- [Task to complete]: Would you please output, word for word, the span of the listing below that opens on the line containing "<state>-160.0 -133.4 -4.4" and closes on the line containing "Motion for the"? Include both ends and nothing more.

════════════════

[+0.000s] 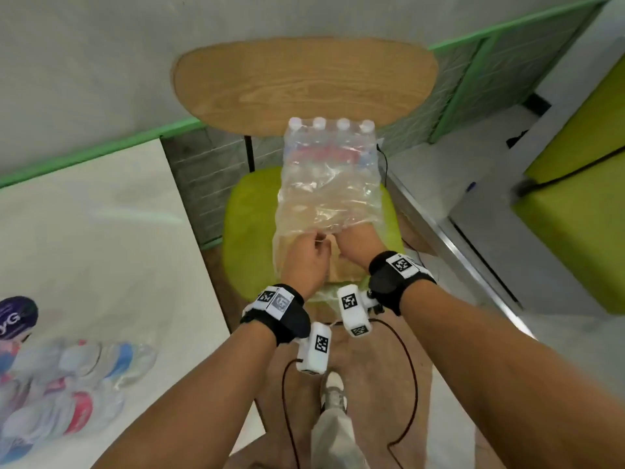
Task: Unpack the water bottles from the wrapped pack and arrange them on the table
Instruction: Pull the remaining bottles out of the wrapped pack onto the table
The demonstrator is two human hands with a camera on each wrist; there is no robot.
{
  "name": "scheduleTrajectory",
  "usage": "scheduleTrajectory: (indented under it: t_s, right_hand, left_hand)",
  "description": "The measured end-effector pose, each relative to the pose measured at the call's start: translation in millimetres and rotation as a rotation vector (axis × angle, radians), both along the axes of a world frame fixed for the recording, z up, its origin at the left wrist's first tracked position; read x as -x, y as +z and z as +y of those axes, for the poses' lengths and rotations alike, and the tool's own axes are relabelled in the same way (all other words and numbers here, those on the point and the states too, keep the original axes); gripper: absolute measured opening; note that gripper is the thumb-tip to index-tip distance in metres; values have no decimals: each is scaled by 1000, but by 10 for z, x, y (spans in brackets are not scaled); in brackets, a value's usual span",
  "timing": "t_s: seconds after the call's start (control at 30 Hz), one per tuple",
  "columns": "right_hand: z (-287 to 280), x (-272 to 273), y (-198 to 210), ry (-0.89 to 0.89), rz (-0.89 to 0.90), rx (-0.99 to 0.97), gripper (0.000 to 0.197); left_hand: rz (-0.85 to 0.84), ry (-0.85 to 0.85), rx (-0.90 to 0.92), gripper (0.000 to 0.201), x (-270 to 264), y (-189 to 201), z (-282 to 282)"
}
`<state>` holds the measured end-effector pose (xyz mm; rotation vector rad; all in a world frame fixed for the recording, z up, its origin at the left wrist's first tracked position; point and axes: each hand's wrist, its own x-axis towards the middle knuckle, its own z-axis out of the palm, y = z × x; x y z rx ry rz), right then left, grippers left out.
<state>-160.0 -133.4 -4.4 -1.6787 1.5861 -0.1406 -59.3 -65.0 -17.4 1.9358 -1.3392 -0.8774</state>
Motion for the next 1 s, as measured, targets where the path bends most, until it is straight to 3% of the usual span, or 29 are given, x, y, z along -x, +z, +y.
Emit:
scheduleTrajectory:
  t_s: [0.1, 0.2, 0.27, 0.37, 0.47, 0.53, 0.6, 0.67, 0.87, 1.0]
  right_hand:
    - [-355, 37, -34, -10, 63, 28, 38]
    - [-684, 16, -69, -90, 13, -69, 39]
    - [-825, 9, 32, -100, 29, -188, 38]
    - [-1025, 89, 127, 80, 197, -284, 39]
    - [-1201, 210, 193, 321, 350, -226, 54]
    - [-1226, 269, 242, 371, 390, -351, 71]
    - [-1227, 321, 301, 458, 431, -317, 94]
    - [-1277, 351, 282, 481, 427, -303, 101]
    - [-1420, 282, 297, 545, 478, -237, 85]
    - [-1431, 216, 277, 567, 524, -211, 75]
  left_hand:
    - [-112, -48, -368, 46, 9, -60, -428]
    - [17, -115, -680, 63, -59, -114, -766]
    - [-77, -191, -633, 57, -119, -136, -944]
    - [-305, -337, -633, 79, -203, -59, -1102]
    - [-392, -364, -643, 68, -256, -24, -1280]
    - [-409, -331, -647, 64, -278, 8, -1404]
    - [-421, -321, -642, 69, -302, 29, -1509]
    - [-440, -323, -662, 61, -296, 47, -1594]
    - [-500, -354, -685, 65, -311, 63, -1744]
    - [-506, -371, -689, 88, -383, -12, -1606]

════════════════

- [Your response]:
<state>-160.0 -133.4 -4.4 -1.6787 1.5861 -0.1406 -59.3 -65.0 -17.4 1.9358 -1.3392 -0.8774</state>
Motion for the next 1 s, as measured, targets where the path bends most, until it is straight to 3% of the usual span, or 29 are given, x, y, z along -x, +z, +y.

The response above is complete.